Work instructions
Repeat the lines below exactly as written, please, from the line with "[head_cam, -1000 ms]" to the line with "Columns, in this", both lines included, and no others.

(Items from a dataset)

========

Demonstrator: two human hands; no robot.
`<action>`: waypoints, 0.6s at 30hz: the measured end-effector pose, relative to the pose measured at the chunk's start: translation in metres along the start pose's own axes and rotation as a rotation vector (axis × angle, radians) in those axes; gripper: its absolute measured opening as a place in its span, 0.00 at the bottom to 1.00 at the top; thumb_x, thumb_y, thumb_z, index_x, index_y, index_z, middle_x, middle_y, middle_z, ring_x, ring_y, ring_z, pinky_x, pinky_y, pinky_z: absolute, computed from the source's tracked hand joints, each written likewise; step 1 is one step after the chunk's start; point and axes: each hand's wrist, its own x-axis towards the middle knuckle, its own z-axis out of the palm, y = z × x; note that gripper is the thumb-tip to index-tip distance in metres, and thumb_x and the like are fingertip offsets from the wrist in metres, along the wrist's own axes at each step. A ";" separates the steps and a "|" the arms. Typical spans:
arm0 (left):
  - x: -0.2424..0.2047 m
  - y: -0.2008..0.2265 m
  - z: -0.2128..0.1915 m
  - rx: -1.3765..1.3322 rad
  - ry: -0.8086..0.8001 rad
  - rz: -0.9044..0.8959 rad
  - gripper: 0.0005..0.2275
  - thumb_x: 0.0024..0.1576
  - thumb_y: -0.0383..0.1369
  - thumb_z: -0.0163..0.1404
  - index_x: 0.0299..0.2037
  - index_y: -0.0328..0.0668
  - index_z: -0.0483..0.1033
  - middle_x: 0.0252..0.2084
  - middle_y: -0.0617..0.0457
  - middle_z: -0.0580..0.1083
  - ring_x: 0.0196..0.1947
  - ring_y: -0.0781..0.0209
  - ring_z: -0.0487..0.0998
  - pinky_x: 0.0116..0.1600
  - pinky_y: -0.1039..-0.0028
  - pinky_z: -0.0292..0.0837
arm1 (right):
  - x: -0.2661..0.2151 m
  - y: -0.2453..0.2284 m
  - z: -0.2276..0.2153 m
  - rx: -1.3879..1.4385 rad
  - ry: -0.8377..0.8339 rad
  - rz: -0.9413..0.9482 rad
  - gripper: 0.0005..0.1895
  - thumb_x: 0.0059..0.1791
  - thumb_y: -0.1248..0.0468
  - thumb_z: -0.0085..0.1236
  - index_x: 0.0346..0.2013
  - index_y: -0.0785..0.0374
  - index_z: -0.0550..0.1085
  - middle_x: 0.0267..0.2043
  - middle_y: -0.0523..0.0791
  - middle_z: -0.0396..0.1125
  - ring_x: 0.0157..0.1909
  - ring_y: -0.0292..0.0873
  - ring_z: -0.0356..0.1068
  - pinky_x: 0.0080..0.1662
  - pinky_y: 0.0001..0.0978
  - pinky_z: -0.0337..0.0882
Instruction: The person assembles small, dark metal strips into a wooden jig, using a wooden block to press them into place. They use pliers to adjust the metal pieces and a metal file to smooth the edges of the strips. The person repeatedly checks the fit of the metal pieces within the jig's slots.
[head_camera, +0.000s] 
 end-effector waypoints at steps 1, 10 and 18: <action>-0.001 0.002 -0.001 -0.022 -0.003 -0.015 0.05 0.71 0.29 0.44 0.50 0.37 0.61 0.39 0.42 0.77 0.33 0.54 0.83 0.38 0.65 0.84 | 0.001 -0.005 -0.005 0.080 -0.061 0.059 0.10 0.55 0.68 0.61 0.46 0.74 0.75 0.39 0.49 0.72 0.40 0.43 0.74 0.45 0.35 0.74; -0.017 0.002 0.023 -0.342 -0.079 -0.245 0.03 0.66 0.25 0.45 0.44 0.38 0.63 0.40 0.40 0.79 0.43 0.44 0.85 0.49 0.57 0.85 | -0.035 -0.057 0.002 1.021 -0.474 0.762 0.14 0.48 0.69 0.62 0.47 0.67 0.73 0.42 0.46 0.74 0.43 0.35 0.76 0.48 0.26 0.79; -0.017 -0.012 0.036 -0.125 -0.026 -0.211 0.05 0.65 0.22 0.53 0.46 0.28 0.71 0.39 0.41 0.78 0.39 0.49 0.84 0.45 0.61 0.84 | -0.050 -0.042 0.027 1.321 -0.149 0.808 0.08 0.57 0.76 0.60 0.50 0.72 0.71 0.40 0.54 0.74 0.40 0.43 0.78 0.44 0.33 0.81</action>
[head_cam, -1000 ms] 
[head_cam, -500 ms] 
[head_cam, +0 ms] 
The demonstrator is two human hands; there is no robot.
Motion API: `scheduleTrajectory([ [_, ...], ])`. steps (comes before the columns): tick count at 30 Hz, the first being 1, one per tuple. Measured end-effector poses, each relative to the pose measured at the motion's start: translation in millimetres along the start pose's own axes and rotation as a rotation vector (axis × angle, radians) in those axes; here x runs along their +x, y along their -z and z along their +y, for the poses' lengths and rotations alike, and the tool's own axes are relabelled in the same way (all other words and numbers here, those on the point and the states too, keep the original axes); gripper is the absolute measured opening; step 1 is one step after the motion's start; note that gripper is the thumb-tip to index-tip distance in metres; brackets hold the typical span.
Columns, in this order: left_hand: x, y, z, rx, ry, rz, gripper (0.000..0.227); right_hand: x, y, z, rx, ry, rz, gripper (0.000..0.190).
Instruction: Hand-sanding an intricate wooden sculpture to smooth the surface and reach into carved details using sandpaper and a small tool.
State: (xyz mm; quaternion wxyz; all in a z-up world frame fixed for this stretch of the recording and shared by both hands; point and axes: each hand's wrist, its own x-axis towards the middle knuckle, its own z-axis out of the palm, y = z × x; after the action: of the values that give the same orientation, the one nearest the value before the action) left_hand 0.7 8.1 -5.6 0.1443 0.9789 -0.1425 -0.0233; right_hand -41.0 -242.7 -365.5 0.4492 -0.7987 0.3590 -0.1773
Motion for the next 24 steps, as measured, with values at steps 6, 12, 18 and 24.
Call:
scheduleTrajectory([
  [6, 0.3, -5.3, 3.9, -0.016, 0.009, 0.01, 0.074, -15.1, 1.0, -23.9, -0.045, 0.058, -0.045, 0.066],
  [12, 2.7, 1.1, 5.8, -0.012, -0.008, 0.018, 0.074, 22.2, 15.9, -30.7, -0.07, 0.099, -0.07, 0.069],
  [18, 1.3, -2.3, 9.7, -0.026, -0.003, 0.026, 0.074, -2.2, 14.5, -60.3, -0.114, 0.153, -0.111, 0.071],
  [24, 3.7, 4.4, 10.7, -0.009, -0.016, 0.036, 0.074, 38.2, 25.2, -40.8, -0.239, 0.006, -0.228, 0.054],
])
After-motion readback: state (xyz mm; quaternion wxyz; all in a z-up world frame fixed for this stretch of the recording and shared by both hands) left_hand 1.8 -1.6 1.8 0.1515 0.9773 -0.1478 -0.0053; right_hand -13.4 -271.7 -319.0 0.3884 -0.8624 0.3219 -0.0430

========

Result for this task
[head_cam, -1000 ms] 
[head_cam, -500 ms] 
[head_cam, +0 ms] 
The demonstrator is two human hands; there is no robot.
Motion API: `scheduleTrajectory([ [_, ...], ])`. steps (comes before the columns): tick count at 30 Hz, the first being 1, one per tuple. Measured end-effector poses, each relative to the pose measured at the motion's start: translation in millimetres along the start pose's own axes and rotation as a rotation vector (axis × angle, radians) in those axes; here x runs along their +x, y along their -z and z along their +y, for the poses' lengths and rotations alike, and the tool's own axes are relabelled in the same way (all other words and numbers here, those on the point and the states too, keep the original axes); gripper is the absolute measured opening; step 1 is one step after the motion's start; note that gripper is the thumb-tip to index-tip distance in metres; brackets hold the typical span.
Columns, in this order: left_hand: x, y, z, rx, ry, rz, gripper (0.000..0.227); right_hand: x, y, z, rx, ry, rz, gripper (0.000..0.190).

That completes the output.